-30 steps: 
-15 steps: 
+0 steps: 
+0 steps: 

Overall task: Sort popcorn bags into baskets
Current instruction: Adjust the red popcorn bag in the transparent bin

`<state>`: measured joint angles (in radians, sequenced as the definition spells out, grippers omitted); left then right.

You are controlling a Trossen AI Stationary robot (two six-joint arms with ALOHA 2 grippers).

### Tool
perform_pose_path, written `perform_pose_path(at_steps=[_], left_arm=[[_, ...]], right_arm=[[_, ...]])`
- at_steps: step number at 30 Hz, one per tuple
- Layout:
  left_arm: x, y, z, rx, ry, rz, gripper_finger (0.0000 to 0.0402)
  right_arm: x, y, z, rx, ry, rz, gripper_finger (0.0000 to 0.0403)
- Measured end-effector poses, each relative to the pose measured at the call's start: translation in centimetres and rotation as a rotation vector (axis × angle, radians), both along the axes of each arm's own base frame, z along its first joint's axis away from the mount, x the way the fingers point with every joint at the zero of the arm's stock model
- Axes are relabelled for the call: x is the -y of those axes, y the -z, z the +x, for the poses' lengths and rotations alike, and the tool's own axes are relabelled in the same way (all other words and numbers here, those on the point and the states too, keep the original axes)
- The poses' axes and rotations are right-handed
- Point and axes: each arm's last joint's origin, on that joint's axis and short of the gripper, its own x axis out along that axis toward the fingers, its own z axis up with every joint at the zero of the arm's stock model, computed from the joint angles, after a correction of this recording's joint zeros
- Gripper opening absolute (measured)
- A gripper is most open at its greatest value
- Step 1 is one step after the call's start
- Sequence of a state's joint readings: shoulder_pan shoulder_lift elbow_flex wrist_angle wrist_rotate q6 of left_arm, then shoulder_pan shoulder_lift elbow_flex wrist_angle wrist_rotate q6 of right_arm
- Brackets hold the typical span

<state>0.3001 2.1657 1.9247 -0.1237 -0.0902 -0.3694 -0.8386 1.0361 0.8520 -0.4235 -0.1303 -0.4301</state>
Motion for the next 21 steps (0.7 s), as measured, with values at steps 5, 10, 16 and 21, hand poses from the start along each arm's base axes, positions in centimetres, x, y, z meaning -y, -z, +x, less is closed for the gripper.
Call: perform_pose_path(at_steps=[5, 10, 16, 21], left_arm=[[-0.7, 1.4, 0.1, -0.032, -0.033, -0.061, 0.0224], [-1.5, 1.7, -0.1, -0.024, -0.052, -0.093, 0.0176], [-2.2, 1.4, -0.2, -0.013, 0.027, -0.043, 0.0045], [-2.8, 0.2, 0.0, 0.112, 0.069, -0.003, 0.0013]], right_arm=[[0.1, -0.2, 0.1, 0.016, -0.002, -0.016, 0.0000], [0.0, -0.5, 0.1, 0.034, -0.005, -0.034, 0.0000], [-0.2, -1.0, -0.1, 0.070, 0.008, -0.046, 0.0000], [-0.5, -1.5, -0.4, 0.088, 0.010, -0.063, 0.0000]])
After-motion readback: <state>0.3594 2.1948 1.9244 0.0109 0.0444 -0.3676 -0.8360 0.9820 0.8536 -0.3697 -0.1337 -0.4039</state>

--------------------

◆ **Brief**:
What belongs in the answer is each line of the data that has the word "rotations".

◆ **Answer for the task**:
- Axes are relabelled for the call: x is the -y of those axes, y the -z, z the +x, for the poses' lengths and rotations alike, and the tool's own axes are relabelled in the same way (all other words and numbers here, those on the point and the states too, keep the original axes)
- The poses' axes and rotations are right-handed

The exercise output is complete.